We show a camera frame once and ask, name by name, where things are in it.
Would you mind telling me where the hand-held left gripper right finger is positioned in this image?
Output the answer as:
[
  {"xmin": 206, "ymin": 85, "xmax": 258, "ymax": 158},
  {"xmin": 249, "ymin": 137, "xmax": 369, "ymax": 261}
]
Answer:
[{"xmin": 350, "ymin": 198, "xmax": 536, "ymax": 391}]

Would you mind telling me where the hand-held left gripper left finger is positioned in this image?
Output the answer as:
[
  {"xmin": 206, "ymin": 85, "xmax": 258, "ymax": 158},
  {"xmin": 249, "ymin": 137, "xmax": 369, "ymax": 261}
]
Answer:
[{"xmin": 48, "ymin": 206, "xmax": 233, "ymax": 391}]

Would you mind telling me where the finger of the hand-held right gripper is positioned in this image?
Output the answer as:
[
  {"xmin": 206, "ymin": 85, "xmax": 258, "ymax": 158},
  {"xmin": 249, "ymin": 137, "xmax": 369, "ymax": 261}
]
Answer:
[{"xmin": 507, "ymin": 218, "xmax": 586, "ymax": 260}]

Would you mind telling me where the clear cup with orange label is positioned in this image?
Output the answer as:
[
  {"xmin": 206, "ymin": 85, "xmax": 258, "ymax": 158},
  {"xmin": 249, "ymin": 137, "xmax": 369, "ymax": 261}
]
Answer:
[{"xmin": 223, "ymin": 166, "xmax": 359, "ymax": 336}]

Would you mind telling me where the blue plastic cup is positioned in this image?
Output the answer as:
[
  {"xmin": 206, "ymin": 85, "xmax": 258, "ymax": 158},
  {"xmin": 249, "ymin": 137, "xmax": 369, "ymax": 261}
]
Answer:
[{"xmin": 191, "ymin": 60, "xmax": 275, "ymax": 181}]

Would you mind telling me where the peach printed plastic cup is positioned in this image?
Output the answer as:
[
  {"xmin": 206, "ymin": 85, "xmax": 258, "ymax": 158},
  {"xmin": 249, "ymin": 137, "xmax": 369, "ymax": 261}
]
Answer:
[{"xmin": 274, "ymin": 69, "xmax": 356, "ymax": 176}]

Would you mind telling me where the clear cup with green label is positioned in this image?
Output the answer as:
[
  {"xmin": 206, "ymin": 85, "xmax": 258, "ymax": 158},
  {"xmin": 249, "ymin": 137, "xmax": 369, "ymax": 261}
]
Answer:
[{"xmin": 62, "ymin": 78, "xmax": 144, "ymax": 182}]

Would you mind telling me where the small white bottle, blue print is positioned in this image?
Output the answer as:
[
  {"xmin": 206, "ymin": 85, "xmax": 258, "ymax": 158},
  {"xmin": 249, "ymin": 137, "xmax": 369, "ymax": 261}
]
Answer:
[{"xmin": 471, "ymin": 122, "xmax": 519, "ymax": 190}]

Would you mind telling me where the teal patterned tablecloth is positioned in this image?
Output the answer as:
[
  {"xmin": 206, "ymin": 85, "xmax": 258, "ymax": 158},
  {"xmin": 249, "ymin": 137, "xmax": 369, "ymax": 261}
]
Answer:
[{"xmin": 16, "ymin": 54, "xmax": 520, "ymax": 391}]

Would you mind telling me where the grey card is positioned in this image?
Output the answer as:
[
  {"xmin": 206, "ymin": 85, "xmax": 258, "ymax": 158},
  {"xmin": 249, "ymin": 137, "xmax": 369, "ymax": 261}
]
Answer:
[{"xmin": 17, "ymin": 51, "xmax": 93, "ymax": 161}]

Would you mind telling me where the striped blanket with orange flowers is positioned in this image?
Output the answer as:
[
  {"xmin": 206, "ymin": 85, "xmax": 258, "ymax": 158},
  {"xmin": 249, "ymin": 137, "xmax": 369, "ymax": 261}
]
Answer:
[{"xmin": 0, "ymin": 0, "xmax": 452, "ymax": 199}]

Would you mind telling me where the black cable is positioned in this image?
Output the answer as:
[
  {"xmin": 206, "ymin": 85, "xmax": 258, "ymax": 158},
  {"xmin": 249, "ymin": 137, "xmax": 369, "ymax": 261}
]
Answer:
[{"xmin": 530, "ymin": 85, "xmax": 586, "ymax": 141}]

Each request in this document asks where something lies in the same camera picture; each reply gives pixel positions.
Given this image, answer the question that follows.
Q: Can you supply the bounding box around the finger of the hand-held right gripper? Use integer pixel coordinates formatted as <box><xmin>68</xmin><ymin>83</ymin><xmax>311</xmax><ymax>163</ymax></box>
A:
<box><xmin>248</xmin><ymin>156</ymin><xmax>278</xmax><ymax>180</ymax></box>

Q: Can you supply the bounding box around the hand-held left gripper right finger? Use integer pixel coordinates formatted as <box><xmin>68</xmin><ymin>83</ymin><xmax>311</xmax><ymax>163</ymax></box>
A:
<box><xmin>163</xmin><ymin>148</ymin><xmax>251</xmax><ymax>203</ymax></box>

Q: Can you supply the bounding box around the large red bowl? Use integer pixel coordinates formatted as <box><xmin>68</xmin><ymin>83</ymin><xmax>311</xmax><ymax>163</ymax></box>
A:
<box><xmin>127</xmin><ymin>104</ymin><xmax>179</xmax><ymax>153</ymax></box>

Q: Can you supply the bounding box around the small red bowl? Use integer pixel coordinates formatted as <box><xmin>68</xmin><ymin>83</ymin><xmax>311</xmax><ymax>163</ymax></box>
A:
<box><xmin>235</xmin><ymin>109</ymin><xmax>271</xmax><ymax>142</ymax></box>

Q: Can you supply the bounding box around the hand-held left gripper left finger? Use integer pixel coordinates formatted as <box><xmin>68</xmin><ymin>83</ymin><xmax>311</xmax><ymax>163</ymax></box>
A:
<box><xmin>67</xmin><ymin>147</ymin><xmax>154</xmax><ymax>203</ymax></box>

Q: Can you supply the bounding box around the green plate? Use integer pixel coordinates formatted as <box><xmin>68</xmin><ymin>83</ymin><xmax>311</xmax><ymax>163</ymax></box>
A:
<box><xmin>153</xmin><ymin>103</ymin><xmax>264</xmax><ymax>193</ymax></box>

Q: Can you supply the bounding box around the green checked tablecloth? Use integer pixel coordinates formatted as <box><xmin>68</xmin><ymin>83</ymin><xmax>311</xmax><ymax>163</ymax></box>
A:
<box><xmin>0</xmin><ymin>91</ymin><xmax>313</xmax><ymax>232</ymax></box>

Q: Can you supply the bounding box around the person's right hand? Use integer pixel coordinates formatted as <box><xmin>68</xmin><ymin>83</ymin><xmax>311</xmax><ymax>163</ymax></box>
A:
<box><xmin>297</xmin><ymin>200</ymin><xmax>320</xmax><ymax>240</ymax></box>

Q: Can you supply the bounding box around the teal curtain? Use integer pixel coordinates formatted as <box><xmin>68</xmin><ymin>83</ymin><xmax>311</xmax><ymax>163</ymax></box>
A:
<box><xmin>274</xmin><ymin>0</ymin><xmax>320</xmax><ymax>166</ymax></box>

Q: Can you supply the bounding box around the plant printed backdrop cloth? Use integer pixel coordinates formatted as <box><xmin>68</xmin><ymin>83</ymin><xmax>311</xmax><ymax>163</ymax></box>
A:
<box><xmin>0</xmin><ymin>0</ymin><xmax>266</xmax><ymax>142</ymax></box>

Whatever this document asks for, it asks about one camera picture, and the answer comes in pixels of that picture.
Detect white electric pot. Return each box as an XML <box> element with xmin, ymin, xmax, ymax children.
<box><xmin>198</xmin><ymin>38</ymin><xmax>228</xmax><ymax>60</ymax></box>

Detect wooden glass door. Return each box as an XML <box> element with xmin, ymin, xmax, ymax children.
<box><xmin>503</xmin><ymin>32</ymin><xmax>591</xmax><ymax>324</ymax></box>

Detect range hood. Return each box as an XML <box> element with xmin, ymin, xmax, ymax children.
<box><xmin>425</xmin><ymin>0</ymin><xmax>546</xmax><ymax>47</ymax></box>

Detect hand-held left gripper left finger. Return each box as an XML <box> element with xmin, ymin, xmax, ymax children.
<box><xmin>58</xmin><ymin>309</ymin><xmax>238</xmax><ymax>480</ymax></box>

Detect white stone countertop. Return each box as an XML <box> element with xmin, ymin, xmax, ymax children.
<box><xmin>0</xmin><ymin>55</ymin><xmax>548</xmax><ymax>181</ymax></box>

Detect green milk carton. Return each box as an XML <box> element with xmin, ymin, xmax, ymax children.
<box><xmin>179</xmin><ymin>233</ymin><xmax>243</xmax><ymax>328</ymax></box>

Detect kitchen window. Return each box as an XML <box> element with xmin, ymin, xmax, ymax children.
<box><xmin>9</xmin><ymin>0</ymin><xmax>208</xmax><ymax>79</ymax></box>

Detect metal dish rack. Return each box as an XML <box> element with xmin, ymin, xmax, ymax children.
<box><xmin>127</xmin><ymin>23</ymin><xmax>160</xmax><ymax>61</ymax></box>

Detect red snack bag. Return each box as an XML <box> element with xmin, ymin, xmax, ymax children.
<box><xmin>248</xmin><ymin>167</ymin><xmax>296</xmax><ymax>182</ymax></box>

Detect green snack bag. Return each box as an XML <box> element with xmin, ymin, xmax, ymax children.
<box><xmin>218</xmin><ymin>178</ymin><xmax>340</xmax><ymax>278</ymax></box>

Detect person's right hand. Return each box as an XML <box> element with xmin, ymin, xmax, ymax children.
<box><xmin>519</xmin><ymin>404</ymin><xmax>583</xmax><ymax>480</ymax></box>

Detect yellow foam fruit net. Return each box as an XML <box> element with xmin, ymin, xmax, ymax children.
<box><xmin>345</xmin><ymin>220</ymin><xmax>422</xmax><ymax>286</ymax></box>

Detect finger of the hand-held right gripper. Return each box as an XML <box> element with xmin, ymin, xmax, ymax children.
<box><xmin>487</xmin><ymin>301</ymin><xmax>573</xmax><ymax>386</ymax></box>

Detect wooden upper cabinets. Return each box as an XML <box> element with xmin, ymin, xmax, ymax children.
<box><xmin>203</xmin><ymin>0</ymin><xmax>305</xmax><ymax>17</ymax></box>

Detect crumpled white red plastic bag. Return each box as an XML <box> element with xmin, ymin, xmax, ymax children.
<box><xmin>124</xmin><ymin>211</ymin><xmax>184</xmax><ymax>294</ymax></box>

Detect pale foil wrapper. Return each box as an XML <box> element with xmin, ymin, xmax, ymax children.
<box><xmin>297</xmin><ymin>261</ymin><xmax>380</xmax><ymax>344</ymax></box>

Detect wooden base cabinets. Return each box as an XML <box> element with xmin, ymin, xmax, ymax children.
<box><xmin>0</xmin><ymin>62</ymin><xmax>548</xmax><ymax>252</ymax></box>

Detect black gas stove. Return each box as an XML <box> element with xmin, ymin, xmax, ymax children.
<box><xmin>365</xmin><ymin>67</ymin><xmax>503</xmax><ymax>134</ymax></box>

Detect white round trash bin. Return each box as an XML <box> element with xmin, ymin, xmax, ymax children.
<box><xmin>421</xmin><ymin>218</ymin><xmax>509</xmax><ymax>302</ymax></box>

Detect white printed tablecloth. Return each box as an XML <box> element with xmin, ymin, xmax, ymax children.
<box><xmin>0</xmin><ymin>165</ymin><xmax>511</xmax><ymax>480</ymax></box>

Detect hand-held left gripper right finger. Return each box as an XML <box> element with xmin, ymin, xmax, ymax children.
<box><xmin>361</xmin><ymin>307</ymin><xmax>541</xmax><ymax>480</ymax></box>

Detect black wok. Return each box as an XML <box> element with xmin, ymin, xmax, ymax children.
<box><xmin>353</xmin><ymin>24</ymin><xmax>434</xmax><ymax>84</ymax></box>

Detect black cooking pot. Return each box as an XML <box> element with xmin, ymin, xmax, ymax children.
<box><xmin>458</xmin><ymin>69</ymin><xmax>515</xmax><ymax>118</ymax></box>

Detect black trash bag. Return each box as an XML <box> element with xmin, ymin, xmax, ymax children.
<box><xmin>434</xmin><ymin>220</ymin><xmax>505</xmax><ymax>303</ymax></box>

--

What to work on
Wherever the string "bowl" appears in the records above, copy the line it sits in.

Response area
Q: Can you supply the bounding box around the large red bowl? Use integer pixel coordinates formatted as <box><xmin>68</xmin><ymin>83</ymin><xmax>311</xmax><ymax>163</ymax></box>
Q: Can you supply the bounding box around the small red bowl? Use integer pixel coordinates formatted as <box><xmin>68</xmin><ymin>83</ymin><xmax>311</xmax><ymax>163</ymax></box>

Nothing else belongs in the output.